A sudden cascade of images appeared in the air, quicksilver fast, but vivid and real. Sable lay on satin sheets, nude, Sophie beneath his body. They were making love; he was human in appearance, able to satisfy her every need.
She’d never looked more beautiful, her cheeks flushed with desire, her thin arms about him. Those thick black curls spilled across the pillow; her body was open to him, spread for him. His hair was long as it had once been, black as hers, tangling against her cheeks as she stroked it. And on his back, as perfect as they’d ever been, his multicolored, glittering Djinn wings. With every thrust he made inside Sophie, those appendages beat out the rhythm of his desire.
She’s mine!
The thought roared to life inside him, a desire so strong it overturned any of his doubts. He could accommodate Ares’s requests, do his bidding long enough to regain his former glory. It was possible to walk in both dark and light, he could do it . . . for her.

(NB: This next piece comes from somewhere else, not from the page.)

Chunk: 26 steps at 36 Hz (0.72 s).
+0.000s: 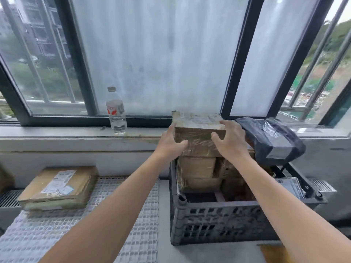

Sophie. She was good, yes, and he wanted her. She might pity him, might even fancy him her beloved in that whimsical, innocent way of hers. But the down and dirty truth of the matter? She would never love him as he was now. He had no choice but to accept this bargain.
One breath, one heartbeat. One seduction. It was enough to achieve Ares’s goal. Sable stilled then, allowing the cloak to settle across his back.
“Yes,” Sable finally whispered. “I will do as you ask . . . so that I can become as I once was . . . not as you’ve made me.”
Ares beamed, his absurdly handsome face brightening like daybreak on Olympus. “Excellent!” He clapped his elegant hands together. “But first? I have something I need from you.”